**Activity:**
For each line below that includes the word "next", make a copy.

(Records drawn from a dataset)
━━━

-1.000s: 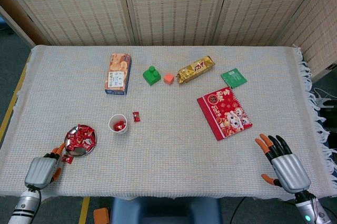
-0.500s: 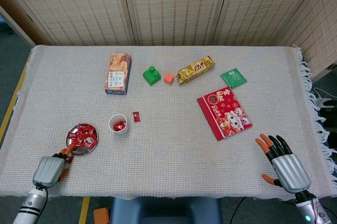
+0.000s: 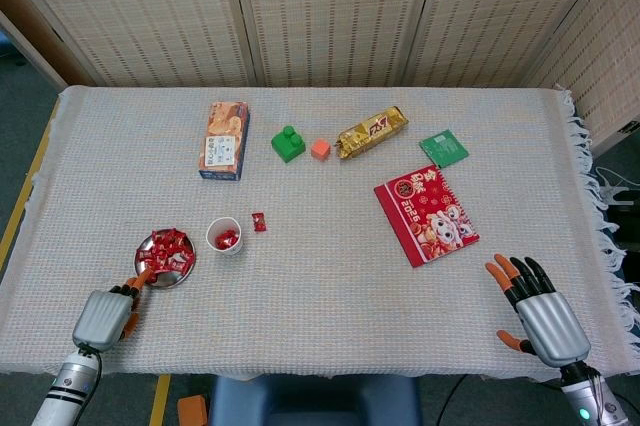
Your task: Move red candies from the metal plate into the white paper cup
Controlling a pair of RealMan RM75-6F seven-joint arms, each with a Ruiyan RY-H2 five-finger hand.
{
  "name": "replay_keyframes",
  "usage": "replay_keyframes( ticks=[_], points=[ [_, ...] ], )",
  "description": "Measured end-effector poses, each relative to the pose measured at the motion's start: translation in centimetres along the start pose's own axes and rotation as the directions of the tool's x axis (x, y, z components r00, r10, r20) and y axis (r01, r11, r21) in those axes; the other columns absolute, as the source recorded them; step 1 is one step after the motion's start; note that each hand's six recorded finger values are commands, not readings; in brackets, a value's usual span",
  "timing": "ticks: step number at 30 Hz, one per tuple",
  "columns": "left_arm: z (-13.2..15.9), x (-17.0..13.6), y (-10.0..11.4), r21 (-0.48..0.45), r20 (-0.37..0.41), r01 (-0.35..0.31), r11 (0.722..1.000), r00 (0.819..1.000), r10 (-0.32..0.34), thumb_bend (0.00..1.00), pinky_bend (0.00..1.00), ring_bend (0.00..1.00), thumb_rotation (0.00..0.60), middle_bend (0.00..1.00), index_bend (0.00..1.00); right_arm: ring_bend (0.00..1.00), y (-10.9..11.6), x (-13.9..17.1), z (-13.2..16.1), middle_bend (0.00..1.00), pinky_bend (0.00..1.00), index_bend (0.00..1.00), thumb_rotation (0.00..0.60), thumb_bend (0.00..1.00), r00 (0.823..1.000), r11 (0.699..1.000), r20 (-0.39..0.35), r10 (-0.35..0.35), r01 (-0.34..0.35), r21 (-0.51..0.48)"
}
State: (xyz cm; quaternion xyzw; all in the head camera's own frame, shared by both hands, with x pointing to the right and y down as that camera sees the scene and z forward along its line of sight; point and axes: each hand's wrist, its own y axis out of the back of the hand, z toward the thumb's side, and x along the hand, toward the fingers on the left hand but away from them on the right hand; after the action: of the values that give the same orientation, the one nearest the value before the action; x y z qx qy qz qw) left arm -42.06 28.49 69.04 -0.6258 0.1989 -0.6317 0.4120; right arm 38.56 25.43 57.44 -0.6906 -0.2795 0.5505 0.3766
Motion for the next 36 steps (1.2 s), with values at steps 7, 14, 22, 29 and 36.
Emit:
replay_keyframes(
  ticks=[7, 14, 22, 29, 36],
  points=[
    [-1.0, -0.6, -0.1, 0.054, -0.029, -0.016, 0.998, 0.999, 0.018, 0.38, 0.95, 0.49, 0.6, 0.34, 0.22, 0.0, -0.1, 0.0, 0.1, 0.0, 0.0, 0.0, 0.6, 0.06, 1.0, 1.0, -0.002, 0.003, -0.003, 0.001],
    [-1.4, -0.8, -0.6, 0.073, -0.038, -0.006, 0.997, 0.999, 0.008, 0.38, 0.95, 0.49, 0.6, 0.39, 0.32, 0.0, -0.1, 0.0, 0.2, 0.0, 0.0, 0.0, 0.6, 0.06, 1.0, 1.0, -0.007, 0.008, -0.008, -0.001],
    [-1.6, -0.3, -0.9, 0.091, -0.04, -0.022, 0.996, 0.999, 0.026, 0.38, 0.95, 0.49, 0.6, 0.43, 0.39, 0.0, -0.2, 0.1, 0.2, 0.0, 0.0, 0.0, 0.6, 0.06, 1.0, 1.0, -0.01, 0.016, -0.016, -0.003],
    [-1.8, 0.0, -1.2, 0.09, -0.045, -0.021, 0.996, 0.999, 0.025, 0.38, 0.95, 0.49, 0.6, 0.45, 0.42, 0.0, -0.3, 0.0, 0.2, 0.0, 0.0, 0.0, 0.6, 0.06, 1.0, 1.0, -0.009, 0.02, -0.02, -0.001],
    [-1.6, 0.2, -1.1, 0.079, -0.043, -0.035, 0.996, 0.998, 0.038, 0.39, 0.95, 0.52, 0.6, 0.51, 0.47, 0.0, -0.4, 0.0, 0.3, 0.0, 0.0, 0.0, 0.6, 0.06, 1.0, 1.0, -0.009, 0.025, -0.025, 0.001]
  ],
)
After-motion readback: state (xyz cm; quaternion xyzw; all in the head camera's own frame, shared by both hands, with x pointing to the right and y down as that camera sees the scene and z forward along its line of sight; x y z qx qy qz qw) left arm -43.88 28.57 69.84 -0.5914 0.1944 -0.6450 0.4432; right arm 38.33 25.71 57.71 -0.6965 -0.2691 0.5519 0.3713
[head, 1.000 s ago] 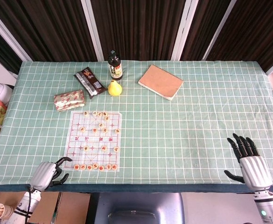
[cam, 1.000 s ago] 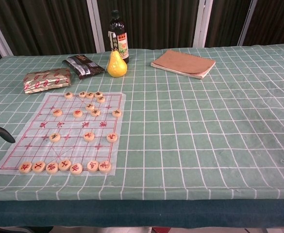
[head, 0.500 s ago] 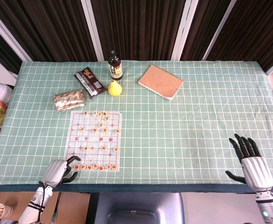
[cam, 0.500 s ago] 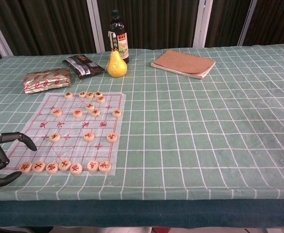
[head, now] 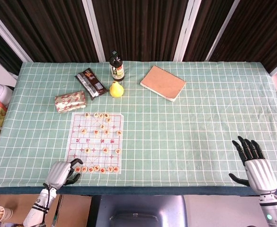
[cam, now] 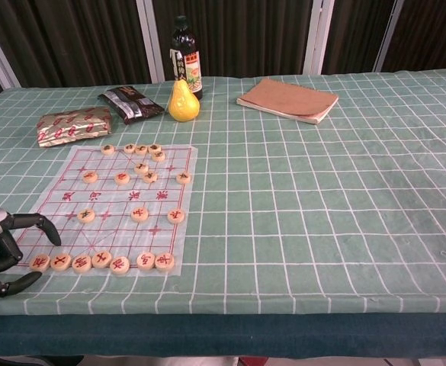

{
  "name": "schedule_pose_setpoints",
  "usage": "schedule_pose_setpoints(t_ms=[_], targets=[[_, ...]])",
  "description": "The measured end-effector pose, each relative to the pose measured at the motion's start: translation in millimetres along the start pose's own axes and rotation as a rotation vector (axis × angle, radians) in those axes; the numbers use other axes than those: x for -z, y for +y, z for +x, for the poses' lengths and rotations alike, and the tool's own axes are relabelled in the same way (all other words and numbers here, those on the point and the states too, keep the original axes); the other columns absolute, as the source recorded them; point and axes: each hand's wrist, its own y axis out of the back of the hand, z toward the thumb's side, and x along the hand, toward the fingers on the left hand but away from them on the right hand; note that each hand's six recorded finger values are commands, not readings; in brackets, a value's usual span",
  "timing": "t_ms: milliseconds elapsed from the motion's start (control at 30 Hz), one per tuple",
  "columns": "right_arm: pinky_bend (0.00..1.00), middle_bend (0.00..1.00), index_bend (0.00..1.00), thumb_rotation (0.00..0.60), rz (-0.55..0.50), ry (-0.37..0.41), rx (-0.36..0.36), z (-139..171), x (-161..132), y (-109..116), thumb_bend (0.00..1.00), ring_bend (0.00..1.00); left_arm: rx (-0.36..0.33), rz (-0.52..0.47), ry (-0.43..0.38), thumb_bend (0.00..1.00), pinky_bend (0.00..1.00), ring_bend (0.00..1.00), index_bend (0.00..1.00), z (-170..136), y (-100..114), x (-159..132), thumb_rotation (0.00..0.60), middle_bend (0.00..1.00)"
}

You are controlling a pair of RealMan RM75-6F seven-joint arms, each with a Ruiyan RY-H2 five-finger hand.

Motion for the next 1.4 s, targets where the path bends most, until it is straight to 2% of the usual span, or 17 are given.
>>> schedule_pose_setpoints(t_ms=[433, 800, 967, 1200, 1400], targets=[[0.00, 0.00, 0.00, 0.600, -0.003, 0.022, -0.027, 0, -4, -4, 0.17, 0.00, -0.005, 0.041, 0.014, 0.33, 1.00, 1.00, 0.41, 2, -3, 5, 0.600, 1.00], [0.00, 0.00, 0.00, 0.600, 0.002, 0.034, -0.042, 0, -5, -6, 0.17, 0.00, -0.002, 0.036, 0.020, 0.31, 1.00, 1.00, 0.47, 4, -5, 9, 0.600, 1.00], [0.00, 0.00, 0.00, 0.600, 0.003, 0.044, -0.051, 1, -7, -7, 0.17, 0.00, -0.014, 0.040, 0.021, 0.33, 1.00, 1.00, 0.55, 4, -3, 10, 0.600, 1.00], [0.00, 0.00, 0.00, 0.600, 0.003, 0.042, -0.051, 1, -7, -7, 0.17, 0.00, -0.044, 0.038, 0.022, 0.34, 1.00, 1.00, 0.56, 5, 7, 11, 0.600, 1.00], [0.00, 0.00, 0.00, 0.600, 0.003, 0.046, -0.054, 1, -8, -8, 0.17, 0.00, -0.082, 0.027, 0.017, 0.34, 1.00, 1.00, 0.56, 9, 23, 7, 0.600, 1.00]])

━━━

**Written answer:**
Motion for the next 36 steps (1.2 s), with values at steps 7, 14, 22, 29 and 36.
Motion for the next 1.4 s, targets where the path bends most, until it is straight to 2% of the usual span, or 17 are given.

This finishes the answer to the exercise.